Robinson v. Huidekoper

98 Ga. 306 | Ga. | 1896

Lead Opinion

Lumpkin, Justice.

The decision of this court in Henderson v. Walker et al., receivers, 55 Ga. 481, which has recently been reviewed and affirmed, is based upon the principle that special statutes which relate expressly and exclusively to railroad companies cannot be held applicable to receivers of a railroad operating it under the orders of a court, for the reason that such receivers are not themselves railroad companies. The statutes referred to include not only those passed for the purpose of creating, as against a railroad company, a liability to which it would not be subject under the rules of the common law, but also those designed to vary pre-existing rules of evidence, so as to enable plaintiffs, in certain classes of cases, the more readily to establish a prima facie case of liability against such companies. At common law, a master was not liable to one agent because of injuries arising from the negligence or misconduct of other agents in and about the same business. This general rule is still of force in this State. Code, §2202. . But an exception has been made by statute in the case of employees of railroad companies. Code, §§2083, 3033, 3036. The Henderson case decides that these sections cannot be invoked in favor of the employee of a receiver in charge of the property of a railroad company. Again, at common law, there was not, in the trial of an action by a servant against his master for *309personal injuries, any presumption of negligence against the master; and hence, on the trial of such a case, it was incumbent on the plaintiff to prove affirmatively the negligence alleged. Our law so far varies this rule of evidence in favor of an employee of a railroad company who has received personal injuries through the running of the locomotives, cars, or other machinery of the company, that a presumption of negligence is raised against the company when he shows affirmatively that he himself was without fault. In other words, he makes out a prima facie• case merely by showing that he was injured in the manner stated and without negligence on his part.

The question in the present case is, does this modification of the general rule of evidence prevail in favor of an employee of railroad receivers. We think not, and the application of the doctrine of the Henderson case seems to render this conclusion unanswerable.

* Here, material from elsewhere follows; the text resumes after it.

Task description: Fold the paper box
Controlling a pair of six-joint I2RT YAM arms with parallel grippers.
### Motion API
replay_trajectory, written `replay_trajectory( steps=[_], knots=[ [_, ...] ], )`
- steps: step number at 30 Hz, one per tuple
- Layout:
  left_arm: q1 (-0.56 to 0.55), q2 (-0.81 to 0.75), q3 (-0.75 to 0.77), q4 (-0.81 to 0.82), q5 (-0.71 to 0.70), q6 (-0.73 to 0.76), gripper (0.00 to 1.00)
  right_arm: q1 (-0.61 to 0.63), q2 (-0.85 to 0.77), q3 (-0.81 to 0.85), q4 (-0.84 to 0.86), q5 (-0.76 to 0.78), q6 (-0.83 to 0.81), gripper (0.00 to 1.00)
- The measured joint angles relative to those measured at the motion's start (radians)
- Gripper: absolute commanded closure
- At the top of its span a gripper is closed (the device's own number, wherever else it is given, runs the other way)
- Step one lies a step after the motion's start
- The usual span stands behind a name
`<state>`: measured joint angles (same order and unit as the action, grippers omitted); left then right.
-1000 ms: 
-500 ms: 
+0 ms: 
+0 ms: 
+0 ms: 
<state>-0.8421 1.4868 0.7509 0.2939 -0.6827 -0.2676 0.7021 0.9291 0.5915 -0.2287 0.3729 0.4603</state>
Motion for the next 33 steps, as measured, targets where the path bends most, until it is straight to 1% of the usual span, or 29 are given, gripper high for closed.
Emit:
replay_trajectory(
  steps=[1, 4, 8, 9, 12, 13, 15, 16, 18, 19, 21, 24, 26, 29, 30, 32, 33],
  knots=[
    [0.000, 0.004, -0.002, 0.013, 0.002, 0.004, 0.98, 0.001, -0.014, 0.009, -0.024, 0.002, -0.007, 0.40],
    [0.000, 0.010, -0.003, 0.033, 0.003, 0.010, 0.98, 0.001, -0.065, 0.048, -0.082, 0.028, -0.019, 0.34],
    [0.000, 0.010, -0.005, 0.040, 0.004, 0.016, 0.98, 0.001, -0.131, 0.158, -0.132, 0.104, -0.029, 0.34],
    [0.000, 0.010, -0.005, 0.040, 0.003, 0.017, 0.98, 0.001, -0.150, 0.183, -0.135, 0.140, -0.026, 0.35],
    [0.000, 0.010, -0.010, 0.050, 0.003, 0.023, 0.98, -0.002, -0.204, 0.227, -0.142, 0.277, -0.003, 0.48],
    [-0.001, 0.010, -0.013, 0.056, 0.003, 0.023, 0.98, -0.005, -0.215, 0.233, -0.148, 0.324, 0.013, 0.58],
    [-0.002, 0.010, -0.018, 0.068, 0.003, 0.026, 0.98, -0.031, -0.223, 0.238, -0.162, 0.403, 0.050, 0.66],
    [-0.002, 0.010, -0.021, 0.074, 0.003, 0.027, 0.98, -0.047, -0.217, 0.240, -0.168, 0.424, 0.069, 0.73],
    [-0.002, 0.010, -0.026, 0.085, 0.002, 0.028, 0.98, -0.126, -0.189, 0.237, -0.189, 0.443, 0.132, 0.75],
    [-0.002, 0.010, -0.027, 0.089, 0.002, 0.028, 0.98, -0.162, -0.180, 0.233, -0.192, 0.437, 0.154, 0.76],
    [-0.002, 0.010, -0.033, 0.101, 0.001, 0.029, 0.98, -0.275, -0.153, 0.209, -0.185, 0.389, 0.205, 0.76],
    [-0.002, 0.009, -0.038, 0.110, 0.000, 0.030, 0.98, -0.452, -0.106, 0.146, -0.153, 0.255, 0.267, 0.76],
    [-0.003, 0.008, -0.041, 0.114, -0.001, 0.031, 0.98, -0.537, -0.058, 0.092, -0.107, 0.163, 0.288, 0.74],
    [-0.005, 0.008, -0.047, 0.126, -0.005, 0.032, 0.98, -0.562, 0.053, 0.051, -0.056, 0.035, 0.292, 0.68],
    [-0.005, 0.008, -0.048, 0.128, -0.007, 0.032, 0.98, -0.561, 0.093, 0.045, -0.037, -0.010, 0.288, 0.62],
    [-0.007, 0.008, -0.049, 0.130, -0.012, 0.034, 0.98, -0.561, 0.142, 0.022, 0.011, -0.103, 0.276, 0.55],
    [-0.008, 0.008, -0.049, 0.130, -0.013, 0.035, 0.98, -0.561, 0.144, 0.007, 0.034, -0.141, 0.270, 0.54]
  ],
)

There was no evidence in the present case which, in our judgment, showed affirmatively that the defendants were negligent; and as a finding in their favor was. the only one which could have been legally rendered, we need not pass upon the various assignments of error contained in the motion for a new trial. Judgment affirmed.






Concurrence Opinion

Atkinson, Justice,

concurring.

Without assenting to the correctness of the doctrine laid down in the cases cited in the first head-note, supra, I am, upon the authority of the rulings made in those cases, constrained to- the conclusion reached in this, and for that reason only, concur in the judgment.